• WHAT IS BEING ASKED
Nothing but the data itself, reproduced exactly, is the expected answer.

-------- EXERCISE DATA --------

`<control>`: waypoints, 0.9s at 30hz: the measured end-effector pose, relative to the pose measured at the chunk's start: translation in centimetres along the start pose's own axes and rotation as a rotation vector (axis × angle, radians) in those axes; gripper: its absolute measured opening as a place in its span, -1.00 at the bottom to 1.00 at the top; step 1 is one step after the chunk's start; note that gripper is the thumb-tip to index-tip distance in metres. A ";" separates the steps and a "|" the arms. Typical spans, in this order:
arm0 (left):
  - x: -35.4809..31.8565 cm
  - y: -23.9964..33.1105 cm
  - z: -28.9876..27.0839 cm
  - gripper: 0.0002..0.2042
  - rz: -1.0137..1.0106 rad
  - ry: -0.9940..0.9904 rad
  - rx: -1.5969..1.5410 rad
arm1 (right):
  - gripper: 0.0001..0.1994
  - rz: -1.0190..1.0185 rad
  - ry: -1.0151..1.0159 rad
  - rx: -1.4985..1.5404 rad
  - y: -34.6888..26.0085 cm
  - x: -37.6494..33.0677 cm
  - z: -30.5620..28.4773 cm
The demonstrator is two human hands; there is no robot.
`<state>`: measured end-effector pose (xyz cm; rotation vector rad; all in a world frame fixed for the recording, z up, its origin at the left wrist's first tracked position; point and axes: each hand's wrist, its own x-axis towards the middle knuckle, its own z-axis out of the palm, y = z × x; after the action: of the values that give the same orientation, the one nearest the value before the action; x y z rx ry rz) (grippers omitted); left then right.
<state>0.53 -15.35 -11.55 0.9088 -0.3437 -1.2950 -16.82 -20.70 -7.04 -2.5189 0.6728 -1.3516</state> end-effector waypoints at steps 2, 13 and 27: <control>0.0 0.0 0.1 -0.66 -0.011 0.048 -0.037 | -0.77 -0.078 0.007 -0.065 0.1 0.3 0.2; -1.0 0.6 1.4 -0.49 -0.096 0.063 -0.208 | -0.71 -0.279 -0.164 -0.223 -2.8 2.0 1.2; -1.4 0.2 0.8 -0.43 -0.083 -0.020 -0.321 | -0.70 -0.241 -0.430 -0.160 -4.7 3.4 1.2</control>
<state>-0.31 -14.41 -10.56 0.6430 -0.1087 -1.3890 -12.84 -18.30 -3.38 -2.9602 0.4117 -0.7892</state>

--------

• YOUR SOLUTION
`<control>`: waypoints, 0.9s at 30hz: the measured end-effector pose, relative to the pose measured at the chunk's start: translation in centimetres along the start pose's own axes and rotation as a rotation vector (axis × angle, radians) in those axes; gripper: its absolute measured opening as a place in its span, -1.00 at the bottom to 1.00 at the top; step 1 is one step after the chunk's start; note that gripper is the thumb-tip to index-tip distance in metres. A ";" separates the steps and a "|" the arms. Typical spans, in this order:
arm0 (left):
  - x: -35.4809..31.8565 cm
  - y: -23.9964..33.1105 cm
  - z: -28.9876..27.0839 cm
  - gripper: 0.0002..0.2042
  - rz: -1.0137..1.0106 rad
  - ry: -0.9940..0.9904 rad
  - rx: -1.5969..1.5410 rad
arm1 (right):
  - gripper: 0.0001..0.1994
  - rz: -1.0190..1.0185 rad
  - ry: -1.0151..1.0159 rad
  - rx: -1.4985..1.5404 rad
  - y: -34.6888..26.0085 cm
  - x: -37.6494..33.0677 cm
  - z: -30.5620..28.4773 cm
The demonstrator is two human hands; there is no robot.
`<state>`: measured end-effector pose (xyz cm; rotation vector rad; all in a world frame fixed for the recording, z up, its origin at the left wrist's first tracked position; point and axes: each hand's wrist, its own x-axis towards the middle knuckle, its own z-axis out of the palm, y = z × x; after the action: of the values that give the same orientation, the one nearest the value before the action; x y z rx ry rz) (grippers omitted); left then right.
<state>0.53 -15.35 -11.55 0.9088 -0.3437 -1.2950 -16.82 -20.70 -7.04 -2.5189 0.6728 -1.3516</state> end-effector waypoints at steps 2, 13 and 27: <control>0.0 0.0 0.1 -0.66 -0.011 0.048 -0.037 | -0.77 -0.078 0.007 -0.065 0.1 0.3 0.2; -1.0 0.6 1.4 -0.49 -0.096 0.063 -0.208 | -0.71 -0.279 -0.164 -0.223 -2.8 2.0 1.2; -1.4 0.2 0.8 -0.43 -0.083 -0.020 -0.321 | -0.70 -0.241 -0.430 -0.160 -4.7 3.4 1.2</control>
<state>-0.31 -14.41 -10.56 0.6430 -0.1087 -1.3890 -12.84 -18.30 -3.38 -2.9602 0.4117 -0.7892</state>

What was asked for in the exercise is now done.